İsrail, Vahşi Bir Bölgesel Savaşı Kovalıyor – Seraj Assi
Amerika Birleşik Devletleri, şu anda Orta Doğu ve İran’da işlerin her zamanki gibi yürüdüğünü düşünüyor. Ancak İsrail’in Hamas ve Hizbullah’ın üst düzey liderlerine yönelik suikastları, bizi bölge genelinde tam anlamıyla felakete sürükleyebilecek bir savaşın eşiğine getirdi.
Seraj Assi’nin Jacobin’de yayınlanan yazısının Türkçe çevirisidir.
Çarşamba günü İsrail, Hamas’ın siyasi lideri İsmail Haniye’ye Tahran’da, yeni İran Cumhurbaşkanı Mesut Pezeşkiyan’ın göreve başlama törenine katılmasının hemen ardından suikast düzenleyip öldürdü.

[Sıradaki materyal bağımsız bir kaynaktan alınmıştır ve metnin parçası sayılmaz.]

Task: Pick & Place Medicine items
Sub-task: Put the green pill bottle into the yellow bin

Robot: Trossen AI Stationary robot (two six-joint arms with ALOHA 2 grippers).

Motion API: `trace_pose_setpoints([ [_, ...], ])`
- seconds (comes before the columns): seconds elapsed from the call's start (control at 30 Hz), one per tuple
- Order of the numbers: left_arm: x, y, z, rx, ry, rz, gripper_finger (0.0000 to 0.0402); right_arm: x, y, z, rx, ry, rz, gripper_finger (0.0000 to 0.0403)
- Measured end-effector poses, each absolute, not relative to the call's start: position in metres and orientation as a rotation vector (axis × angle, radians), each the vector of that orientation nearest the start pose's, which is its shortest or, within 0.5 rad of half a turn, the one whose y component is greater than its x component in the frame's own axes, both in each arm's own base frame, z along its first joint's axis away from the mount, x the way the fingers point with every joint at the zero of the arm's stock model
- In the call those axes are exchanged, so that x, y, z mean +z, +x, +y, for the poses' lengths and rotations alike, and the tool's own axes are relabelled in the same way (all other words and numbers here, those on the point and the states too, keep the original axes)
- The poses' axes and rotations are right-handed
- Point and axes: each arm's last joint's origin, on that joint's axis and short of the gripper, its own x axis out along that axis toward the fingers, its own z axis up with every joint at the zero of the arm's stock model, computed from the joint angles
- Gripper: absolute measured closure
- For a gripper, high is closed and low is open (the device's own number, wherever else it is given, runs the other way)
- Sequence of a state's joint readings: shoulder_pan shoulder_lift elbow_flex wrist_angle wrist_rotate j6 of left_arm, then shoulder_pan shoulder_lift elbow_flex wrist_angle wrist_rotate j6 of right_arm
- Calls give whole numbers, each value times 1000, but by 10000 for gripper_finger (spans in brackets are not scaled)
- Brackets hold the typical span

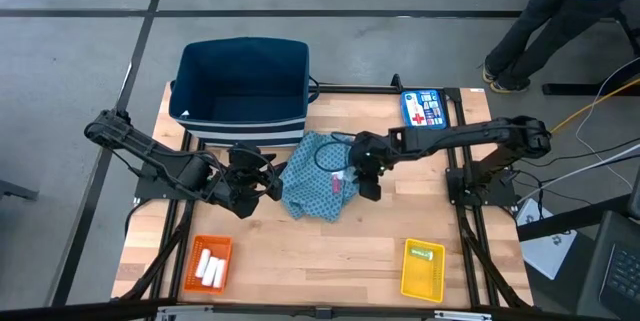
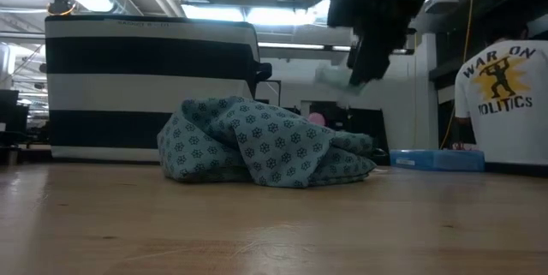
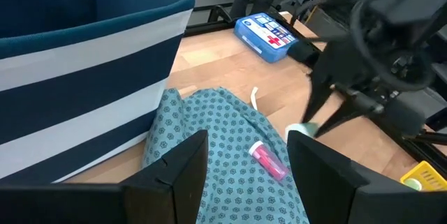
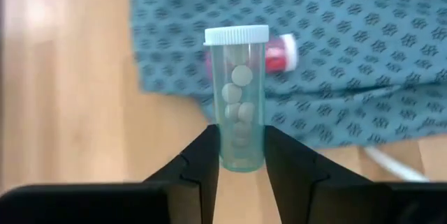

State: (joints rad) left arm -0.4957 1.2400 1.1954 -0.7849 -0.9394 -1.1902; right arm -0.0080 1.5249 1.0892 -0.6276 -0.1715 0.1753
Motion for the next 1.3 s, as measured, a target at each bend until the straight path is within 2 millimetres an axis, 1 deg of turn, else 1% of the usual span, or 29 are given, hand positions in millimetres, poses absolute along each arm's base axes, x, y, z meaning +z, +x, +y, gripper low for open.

New York Times’a göre, Haniye’nin kaldığı devlet konukevine sokulan bir bombayla öldürülmüş olabileceği öne sürüldü. Bomba uzaktan patlatıldı ve muhtemelen ABD’nin Büyük Teknoloji şirketlerinin yardımıyla gerçekleştirildi. Bir gece önce İsrail, güney Beyrut’ta Hizbullah komutanı Fuad Şukr’u hassas bir saldırıyla öldürmüştü. Bu saldırıda yedi sivil ve bir İran Devrim Muhafızı da hayatını kaybetti.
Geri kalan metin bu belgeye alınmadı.